#### Work task
Retrieve all lines below that have the string "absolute".
Information supplied Block Start
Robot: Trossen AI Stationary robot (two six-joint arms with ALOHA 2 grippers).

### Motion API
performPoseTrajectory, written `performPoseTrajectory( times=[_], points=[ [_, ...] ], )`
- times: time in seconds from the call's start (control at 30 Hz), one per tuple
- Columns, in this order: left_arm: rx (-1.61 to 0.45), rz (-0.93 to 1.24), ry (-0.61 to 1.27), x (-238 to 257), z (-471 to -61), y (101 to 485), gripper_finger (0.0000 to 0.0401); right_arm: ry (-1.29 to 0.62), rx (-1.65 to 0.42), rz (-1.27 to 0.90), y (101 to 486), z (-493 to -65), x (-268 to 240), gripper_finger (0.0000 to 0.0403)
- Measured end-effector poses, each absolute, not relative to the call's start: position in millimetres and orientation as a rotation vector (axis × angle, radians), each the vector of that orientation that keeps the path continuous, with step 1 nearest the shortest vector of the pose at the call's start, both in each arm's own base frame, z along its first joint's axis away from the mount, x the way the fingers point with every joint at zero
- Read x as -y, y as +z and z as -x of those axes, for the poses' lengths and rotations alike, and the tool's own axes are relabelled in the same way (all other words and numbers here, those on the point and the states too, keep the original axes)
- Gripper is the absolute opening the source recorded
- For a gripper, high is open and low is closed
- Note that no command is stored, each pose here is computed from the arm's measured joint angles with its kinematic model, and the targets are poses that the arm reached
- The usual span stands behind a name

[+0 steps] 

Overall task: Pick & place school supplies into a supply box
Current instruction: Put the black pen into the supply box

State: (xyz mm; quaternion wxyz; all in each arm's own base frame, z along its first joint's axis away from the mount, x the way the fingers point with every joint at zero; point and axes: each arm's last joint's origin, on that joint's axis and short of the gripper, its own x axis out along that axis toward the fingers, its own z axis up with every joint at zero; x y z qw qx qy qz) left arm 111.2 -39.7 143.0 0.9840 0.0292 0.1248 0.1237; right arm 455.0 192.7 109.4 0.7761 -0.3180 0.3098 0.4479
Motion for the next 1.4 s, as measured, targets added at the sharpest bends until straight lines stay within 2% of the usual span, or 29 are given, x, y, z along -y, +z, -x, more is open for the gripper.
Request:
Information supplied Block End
#### Exercise response
- Measured end-effector poses, each absolute, not relative to the call's start: position in millimetres and orientation as a rotation vector (axis × angle, radians), each the vector of that orientation that keeps the path continuous, with step 1 nearest the shortest vector of the pose at the call's start, both in each arm's own base frame, z along its first joint's axis away from the mount, x the way the fingers point with every joint at zero
- Gripper is the absolute opening the source recorded

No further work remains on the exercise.